Я прикинула: мы с Котовой договорились, что я найду и привезу ей оператора. Обеспечивать технику безопасности при проведении видеосъемки я не подряжалась. Снимать Гусочкин умеет, до ресторана я уж как-нибудь его доставлю без фатальных катаклизмов, а остальное не моя забота. Кто не оформил страховку от несчастного случая, пусть пеняет на себя.
— Так я возьму у тебя Данила на полдня? — приняв решение, спросила я Макса.
— Напрокат? А чем расплатишься? — оживился мой вечный поклонник.
— Ну уж не деньгами! — честно сказала я, вспомнив, какую скромную сумму обещала мне за срочный рекрутинг прижимистая Лариска. — Заботой могу отплатить, вниманием.

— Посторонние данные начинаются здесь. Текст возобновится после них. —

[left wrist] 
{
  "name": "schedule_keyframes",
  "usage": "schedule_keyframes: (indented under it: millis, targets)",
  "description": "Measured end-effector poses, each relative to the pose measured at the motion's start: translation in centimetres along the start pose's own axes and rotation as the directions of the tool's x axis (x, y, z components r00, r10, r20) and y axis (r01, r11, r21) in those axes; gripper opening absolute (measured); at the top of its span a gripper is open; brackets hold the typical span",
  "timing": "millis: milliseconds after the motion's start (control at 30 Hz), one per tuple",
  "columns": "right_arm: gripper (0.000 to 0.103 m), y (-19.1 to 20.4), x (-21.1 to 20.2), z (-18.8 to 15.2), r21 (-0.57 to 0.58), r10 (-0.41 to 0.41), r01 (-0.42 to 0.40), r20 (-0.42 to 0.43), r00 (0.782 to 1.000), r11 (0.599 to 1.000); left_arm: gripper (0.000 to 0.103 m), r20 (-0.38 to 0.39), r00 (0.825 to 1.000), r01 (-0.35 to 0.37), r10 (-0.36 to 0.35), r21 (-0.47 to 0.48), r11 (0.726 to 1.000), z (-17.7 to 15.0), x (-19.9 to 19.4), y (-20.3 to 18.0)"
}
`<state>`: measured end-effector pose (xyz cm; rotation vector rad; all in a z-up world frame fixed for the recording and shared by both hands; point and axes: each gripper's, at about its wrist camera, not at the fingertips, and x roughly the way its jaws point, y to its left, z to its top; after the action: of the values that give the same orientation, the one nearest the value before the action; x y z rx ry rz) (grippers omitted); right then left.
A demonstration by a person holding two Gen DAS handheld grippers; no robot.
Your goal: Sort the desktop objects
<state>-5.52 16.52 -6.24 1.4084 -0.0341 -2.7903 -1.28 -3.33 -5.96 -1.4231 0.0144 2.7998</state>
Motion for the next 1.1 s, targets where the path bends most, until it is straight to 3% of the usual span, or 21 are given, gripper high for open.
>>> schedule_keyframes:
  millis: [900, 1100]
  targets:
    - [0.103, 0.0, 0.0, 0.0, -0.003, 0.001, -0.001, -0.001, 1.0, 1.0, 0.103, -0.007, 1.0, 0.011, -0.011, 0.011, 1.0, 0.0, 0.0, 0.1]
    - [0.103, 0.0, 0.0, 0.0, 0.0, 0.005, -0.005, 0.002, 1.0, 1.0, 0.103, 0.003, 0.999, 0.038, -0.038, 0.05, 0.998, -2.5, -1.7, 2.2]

Вот сломаешь ты, к примеру, ногу или с ангиной сляжешь, а я тут как тут — с цветами и апельсинами у постели больного.
— Про постель интересно, но сценарий надо подработать, — хмыкнул Смеловский. — Ладно, чего не сделаешь для прекрасной дамы! Бери Гусочкина хоть на весь день, у нас нынче студийных съемок не намечается. Только, чур, заберешь его лично и по компании поведешь сама!
— В смирительной рубашке, на поводке и в наморднике? — съязвила я, расценив невысказанные страхи Макса как комические.
— Отличная мысль! — в тон одобрил он. — А сама надень костюм высшей защиты, не помешает!